> [Problem]: The expected answer is the set of lines in the data below between the line holding "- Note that" and the line holding "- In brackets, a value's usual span", inclusive, written out exactly.

> [Data segment]:
▬▬▬

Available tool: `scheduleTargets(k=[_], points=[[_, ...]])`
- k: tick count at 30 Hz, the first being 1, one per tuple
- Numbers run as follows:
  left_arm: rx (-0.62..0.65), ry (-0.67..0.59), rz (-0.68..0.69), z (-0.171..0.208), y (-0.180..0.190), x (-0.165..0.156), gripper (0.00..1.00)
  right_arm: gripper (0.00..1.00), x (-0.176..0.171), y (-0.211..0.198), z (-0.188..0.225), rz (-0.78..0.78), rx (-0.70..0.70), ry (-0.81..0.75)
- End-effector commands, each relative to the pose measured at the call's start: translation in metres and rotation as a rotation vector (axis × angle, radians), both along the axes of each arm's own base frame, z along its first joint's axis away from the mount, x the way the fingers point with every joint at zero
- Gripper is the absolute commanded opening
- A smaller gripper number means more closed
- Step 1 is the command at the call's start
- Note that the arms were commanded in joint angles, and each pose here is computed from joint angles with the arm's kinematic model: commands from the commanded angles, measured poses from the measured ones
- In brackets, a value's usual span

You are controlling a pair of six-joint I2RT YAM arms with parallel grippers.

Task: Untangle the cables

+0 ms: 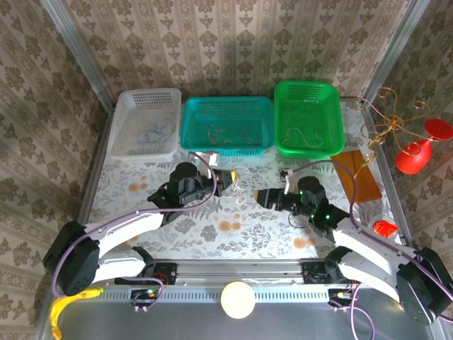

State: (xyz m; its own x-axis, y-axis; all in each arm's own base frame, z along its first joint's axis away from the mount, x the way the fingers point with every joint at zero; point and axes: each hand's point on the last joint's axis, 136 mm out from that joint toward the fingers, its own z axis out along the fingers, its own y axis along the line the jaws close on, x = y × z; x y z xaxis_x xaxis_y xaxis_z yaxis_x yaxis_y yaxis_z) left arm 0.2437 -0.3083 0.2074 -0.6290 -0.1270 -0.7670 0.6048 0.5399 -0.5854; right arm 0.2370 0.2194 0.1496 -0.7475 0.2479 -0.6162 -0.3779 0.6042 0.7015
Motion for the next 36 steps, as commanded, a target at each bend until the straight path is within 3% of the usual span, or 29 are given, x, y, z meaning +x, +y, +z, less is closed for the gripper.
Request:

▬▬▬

> [Task output]:
- Note that the arms were commanded in joint angles, and each pose here is computed from joint angles with the arm's kinematic model: commands from the commanded angles, measured poses from the measured ones
- In brackets, a value's usual span

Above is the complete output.